## What this task involves
Please write out, exactly, every line of the listing from its first line through the one that includes "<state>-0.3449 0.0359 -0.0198".

## Data to process
────────

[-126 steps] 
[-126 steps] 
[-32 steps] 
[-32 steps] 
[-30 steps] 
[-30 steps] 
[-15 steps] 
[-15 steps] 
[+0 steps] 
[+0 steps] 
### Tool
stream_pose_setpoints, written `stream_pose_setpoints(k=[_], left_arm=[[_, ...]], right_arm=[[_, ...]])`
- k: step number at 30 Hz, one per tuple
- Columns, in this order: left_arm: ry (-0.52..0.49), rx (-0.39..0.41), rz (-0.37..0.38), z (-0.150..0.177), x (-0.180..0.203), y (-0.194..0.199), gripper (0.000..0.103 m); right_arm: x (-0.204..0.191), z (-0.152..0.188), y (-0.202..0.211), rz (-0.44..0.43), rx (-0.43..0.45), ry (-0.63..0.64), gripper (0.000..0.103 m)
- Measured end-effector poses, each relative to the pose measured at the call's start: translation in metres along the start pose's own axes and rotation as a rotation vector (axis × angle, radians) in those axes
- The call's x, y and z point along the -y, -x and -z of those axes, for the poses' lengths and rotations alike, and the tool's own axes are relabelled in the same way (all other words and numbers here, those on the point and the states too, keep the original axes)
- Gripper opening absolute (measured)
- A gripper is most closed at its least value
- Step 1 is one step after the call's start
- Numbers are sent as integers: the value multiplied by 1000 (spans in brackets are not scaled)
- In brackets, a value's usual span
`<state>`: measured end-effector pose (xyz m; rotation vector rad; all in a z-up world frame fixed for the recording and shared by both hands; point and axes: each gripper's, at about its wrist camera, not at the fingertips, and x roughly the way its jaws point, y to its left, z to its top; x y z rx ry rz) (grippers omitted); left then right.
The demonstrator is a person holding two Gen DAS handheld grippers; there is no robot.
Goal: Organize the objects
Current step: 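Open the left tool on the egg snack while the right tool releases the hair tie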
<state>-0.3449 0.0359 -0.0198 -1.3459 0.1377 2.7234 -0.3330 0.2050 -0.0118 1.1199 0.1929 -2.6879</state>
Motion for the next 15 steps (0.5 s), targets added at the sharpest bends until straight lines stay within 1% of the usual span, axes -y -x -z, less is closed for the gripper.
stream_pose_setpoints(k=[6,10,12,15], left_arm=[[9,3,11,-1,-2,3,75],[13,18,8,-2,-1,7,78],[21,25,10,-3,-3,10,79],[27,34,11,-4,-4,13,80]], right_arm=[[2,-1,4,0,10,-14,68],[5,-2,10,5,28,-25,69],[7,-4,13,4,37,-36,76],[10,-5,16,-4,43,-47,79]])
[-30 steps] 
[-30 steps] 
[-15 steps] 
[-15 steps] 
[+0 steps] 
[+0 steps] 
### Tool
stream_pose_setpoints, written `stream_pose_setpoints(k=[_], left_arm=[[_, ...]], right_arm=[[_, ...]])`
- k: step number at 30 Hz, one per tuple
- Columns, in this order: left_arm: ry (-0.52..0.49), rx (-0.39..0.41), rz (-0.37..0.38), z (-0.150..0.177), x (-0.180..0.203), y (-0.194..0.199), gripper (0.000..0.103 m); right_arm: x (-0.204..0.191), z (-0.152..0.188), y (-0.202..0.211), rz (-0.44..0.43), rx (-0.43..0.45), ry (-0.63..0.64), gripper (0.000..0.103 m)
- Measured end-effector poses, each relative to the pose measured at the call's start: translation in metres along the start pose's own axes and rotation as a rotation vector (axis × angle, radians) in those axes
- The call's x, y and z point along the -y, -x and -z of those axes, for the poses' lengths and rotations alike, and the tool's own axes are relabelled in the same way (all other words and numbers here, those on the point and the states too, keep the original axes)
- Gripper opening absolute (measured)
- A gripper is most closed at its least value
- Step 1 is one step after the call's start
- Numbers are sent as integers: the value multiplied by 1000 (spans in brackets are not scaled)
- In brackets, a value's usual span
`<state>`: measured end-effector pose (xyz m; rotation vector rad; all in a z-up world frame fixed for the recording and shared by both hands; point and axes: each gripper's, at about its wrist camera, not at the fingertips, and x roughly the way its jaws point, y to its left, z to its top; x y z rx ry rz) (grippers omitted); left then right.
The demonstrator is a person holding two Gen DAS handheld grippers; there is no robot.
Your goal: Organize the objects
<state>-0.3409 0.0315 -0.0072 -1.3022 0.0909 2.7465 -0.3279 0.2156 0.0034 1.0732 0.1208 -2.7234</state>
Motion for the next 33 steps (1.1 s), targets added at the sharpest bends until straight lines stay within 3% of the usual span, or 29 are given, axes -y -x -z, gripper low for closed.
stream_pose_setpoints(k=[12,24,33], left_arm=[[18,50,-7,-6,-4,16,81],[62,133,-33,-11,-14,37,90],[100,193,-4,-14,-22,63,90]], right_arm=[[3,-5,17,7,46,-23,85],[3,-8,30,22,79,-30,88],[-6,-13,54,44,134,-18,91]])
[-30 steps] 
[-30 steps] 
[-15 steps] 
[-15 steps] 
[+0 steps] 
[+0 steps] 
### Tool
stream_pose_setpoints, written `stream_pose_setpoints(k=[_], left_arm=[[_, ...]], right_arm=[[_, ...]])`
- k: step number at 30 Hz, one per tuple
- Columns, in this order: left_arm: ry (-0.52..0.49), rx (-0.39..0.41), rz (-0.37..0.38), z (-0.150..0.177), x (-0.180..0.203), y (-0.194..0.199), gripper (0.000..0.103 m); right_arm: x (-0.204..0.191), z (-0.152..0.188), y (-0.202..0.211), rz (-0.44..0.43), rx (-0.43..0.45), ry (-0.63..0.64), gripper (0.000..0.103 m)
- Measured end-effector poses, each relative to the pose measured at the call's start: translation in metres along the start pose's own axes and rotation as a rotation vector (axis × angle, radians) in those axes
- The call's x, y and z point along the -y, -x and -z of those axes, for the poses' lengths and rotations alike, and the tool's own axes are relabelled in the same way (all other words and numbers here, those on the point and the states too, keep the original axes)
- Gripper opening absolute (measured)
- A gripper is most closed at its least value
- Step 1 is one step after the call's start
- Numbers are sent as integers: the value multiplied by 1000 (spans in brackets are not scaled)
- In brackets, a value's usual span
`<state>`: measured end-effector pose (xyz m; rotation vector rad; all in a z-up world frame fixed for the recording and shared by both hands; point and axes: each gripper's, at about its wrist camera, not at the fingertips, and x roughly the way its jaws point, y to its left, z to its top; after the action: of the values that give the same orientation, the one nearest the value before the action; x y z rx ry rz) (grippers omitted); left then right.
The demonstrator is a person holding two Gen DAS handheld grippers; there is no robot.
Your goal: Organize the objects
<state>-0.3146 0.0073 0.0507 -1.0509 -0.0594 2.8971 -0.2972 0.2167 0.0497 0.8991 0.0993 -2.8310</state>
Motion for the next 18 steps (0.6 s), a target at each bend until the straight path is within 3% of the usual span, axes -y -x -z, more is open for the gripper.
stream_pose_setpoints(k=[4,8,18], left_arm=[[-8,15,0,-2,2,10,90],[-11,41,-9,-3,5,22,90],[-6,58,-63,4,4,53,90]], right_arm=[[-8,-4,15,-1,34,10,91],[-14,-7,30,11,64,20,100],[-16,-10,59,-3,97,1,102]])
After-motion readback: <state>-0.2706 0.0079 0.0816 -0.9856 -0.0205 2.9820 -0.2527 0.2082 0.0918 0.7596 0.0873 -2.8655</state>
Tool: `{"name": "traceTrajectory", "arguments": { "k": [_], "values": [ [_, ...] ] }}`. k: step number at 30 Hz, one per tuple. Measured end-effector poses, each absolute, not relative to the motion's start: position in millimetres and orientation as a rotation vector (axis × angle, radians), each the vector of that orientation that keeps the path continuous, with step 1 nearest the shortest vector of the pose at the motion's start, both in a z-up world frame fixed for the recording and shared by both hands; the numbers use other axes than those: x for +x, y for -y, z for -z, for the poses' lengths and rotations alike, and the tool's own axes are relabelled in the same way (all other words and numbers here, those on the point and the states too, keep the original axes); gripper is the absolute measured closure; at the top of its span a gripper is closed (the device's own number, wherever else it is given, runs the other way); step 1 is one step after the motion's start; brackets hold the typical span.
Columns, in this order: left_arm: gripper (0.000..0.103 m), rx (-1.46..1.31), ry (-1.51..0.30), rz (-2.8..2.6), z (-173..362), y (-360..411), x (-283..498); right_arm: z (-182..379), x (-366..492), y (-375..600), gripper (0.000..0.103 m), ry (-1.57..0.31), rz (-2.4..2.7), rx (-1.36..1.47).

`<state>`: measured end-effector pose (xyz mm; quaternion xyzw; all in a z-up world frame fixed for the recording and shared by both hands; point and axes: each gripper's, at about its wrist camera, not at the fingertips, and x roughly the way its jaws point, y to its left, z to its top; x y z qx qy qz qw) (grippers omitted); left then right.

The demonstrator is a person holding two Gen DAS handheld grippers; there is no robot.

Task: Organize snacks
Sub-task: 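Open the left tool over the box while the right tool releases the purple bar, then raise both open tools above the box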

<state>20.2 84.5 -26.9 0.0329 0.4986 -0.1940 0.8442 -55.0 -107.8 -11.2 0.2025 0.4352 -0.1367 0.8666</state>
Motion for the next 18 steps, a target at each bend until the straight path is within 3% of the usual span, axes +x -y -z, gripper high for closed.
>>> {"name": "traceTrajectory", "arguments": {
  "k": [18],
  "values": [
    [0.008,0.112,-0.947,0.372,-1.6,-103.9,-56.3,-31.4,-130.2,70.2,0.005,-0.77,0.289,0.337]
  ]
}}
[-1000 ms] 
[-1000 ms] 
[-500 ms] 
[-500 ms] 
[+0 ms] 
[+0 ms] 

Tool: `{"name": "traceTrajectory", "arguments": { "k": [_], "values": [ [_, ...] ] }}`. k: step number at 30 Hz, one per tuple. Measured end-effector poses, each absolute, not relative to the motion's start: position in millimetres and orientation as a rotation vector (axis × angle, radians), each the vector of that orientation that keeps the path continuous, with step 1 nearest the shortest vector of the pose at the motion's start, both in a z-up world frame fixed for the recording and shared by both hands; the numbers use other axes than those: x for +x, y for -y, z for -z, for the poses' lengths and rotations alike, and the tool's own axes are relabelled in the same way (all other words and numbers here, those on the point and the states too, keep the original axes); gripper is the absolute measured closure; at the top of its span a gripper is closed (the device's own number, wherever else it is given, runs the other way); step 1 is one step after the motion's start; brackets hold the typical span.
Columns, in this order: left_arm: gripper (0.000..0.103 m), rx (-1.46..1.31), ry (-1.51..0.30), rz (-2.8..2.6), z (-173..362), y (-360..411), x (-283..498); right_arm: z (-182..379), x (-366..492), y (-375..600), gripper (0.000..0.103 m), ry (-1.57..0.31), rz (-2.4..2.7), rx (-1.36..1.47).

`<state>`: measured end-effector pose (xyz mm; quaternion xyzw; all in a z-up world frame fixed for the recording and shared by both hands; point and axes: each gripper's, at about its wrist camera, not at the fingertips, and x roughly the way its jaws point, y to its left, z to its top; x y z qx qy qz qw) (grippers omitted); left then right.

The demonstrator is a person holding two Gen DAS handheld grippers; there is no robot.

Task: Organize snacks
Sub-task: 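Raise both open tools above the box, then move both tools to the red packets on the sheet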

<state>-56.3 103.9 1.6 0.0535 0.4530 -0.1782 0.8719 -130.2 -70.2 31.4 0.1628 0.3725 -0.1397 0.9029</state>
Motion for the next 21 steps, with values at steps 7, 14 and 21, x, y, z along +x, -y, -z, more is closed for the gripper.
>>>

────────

## Reply
[-126 steps] 
[-126 steps] 
[-32 steps] 
[-32 steps] 
[-30 steps] 
[-30 steps] 
[-15 steps] 
[-15 steps] 
[+0 steps] 
[+0 steps] 
### Tool
stream_pose_setpoints, written `stream_pose_setpoints(k=[_], left_arm=[[_, ...]], right_arm=[[_, ...]])`
- k: step number at 30 Hz, one per tuple
- Columns, in this order: left_arm: ry (-0.52..0.49), rx (-0.39..0.41), rz (-0.37..0.38), z (-0.150..0.177), x (-0.180..0.203), y (-0.194..0.199), gripper (0.000..0.103 m); right_arm: x (-0.204..0.191), z (-0.152..0.188), y (-0.202..0.211), rz (-0.44..0.43), rx (-0.43..0.45), ry (-0.63..0.64), gripper (0.000..0.103 m)
- Measured end-effector poses, each relative to the pose measured at the call's start: translation in metres along the start pose's own axes and rotation as a rotation vector (axis × angle, radians) in those axes
- The call's x, y and z point along the -y, -x and -z of those axes, for the poses' lengths and rotations alike, and the tool's own axes are relabelled in the same way (all other words and numbers here, those on the point and the states too, keep the original axes)
- Gripper opening absolute (measured)
- A gripper is most closed at its least value
- Step 1 is one step after the call's start
- Numbers are sent as integers: the value multiplied by 1000 (spans in brackets are not scaled)
- In brackets, a value's usual span
`<state>`: measured end-effector pose (xyz m; rotation vector rad; all in a z-up world frame fixed for the recording and shared by both hands; point and axes: each gripper's, at about its wrist camera, not at the fingertips, and x roughly the way its jaws point, y to its left, z to its top; x y z rx ry rz) (grippers omitted); left then right.
The demonstrator is a person holding two Gen DAS handheld grippers; there is no robot.
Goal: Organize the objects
Current step: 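Open the left tool on the egg snack while the right tool releases the hair tie
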<state>-0.3449 0.0359 -0.0198 -1.3459 0.1377 2.7234 -0.3330 0.2050 -0.0118 1.1199 0.1929 -2.6879</state>

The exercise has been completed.